> Problem details
From the records below, extract only the lines running from the line with "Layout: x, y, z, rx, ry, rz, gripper" to the line with "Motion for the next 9", both lines included, reproducing them exactly.
[Records to use]
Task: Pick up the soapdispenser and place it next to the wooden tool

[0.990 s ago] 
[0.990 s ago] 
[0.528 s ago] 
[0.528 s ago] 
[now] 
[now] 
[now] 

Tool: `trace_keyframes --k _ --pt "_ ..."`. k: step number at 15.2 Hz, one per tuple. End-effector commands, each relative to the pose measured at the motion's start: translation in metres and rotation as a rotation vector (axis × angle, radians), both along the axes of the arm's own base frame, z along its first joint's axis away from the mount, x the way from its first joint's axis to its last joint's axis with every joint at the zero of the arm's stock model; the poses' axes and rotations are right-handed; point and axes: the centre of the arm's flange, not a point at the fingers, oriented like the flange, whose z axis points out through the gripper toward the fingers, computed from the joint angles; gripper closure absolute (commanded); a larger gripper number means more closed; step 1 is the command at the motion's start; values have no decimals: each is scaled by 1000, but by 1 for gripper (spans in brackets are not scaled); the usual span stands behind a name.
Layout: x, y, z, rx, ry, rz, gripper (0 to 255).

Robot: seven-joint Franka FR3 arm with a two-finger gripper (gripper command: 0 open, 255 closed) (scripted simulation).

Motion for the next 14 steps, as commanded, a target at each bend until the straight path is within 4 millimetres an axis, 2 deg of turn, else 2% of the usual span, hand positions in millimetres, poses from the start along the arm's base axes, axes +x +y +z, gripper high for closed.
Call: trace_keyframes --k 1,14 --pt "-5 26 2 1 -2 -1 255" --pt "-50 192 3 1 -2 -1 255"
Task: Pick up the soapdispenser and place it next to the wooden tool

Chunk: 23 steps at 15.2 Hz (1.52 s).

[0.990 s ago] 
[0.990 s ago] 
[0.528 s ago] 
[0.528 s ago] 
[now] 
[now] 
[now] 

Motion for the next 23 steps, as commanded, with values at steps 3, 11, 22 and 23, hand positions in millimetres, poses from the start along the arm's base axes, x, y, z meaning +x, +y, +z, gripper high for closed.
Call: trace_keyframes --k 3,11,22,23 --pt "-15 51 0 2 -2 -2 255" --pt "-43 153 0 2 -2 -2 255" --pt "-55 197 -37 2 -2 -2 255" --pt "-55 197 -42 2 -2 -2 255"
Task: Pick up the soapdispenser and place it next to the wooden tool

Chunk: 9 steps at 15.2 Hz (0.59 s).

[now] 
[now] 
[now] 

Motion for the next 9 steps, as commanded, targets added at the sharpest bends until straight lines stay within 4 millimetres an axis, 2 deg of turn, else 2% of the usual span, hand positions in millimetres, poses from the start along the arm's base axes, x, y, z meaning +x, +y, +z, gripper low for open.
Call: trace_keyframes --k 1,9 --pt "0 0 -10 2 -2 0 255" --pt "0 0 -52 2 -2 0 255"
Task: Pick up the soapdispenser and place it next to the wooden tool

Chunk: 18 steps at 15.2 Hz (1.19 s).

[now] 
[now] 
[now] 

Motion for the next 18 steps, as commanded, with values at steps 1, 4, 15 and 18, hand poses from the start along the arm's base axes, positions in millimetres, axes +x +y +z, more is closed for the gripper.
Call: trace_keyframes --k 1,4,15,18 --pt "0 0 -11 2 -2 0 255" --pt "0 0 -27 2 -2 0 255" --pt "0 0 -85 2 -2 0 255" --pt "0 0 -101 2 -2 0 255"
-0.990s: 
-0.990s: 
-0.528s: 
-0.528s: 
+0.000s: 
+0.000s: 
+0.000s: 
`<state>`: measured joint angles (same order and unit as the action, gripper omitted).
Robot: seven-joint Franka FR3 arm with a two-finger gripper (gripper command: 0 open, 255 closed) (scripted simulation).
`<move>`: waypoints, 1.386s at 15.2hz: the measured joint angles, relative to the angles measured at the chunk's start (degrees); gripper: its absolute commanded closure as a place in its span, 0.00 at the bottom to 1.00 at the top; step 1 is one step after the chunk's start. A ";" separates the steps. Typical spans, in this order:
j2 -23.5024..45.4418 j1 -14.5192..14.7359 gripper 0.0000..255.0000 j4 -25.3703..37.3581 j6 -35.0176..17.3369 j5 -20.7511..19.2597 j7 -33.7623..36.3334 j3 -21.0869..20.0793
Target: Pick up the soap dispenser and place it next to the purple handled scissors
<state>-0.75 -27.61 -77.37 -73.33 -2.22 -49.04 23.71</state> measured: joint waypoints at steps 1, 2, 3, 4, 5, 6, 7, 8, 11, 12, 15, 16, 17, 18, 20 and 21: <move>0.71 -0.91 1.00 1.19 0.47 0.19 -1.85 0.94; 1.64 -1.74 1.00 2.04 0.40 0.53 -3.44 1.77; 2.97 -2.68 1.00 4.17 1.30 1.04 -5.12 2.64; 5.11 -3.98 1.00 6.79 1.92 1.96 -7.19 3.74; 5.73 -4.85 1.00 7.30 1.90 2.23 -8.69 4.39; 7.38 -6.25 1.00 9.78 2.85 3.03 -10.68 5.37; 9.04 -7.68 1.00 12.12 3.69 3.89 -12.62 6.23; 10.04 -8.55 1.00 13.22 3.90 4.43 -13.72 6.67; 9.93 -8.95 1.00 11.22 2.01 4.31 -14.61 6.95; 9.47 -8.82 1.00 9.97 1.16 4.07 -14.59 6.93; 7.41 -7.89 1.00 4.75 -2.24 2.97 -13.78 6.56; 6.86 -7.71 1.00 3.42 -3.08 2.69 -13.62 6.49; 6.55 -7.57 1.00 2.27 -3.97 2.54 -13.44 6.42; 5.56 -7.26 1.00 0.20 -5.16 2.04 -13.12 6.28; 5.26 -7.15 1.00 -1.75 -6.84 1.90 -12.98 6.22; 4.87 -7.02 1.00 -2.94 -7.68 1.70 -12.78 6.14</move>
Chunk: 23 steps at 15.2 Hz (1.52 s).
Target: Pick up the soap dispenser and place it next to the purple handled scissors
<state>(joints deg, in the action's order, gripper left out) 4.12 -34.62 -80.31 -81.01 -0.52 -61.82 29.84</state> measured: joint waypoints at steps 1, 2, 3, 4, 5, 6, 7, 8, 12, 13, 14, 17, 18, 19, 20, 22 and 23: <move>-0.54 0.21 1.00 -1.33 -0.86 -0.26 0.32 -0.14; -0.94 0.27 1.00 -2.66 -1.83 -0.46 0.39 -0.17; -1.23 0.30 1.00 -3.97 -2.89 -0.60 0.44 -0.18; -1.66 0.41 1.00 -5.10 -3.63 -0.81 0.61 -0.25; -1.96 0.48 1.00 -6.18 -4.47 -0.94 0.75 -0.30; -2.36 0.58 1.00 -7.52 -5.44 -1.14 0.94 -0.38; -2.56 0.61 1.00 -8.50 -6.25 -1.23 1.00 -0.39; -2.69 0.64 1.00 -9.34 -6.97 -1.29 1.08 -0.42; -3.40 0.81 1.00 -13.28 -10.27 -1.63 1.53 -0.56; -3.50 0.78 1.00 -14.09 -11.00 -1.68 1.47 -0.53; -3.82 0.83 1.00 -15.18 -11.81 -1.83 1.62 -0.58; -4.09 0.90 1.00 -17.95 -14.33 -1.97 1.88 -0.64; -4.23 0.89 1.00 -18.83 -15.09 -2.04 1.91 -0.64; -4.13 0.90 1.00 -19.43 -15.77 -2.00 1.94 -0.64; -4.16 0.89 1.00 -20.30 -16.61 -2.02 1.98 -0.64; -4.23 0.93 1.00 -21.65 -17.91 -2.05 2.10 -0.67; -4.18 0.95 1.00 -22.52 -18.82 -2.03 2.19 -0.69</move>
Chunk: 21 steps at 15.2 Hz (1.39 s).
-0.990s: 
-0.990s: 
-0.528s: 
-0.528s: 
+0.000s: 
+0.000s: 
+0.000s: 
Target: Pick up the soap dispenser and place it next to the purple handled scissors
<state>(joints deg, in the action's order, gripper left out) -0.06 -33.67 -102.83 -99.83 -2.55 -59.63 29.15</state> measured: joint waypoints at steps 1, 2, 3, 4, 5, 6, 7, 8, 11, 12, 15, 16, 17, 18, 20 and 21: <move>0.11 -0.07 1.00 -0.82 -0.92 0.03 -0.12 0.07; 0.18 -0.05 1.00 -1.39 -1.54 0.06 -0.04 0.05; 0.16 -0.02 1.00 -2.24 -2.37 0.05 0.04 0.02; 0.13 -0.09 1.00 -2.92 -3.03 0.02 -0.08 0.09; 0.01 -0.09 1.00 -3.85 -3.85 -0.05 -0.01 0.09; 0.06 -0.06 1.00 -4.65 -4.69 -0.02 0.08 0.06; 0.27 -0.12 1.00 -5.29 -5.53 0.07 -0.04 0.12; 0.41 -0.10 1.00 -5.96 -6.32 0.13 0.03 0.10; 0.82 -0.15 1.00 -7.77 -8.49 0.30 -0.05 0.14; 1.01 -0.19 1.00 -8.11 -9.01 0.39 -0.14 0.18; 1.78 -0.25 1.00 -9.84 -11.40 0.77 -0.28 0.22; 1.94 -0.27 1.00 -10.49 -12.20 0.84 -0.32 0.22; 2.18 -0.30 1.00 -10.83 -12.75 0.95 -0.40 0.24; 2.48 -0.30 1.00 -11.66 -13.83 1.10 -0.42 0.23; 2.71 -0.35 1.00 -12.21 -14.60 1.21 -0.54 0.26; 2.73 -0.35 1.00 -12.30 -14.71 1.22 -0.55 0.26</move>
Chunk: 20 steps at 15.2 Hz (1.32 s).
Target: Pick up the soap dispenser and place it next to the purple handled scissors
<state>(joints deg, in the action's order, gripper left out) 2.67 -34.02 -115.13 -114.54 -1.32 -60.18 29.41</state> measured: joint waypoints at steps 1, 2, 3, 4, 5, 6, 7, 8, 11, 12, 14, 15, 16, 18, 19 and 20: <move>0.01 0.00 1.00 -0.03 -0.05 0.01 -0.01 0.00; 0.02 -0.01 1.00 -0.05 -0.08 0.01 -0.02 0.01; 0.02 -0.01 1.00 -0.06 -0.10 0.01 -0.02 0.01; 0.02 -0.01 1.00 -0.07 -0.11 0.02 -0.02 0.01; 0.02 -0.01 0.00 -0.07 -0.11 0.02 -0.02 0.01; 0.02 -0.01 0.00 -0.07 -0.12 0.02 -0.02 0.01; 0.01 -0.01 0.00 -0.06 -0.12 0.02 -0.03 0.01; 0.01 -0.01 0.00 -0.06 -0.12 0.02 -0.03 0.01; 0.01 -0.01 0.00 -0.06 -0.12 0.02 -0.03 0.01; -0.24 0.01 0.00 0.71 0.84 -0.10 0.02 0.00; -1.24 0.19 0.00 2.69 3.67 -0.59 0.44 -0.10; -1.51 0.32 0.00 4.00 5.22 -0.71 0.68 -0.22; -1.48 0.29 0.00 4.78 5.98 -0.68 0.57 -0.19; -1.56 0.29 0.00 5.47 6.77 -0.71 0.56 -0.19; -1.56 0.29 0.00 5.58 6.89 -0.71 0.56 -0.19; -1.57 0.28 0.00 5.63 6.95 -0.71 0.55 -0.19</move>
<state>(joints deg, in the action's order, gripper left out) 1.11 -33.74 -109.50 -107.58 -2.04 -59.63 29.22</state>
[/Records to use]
> Result below
Layout: x, y, z, rx, ry, rz, gripper (0 to 255).

Robot: seven-joint Franka FR3 arm with a two-finger gripper (gripper command: 0 open, 255 closed) (scripted simulation).

Motion for the next 14 steps, as commanded, a target at each bend until the straight path is within 4 millimetres an axis, 2 deg of turn, else 2% of the usual span, hand positions in millimetres, poses from the start along the arm's base axes, axes +x +y +z, gripper high for closed.
Call: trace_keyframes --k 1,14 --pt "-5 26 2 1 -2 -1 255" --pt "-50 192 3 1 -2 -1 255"
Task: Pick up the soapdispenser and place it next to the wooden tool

Chunk: 23 steps at 15.2 Hz (1.52 s).

[0.990 s ago] 
[0.990 s ago] 
[0.528 s ago] 
[0.528 s ago] 
[now] 
[now] 
[now] 

Motion for the next 23 steps, as commanded, with values at steps 3, 11, 22 and 23, hand positions in millimetres, poses from the start along the arm's base axes, x, y, z meaning +x, +y, +z, gripper high for closed.
Call: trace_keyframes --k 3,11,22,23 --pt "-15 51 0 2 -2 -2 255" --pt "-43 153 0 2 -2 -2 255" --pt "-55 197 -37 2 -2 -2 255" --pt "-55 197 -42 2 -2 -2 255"
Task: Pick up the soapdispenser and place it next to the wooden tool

Chunk: 9 steps at 15.2 Hz (0.59 s).

[now] 
[now] 
[now] 

Motion for the next 9 steps, as commanded, targets added at the sharpest bends until straight lines stay within 4 millimetres an axis, 2 deg of turn, else 2% of the usual span, hand positions in millimetres, poses from the start along the arm's base axes, x, y, z meaning +x, +y, +z, gripper low for open.

What the answer needed to say has been said.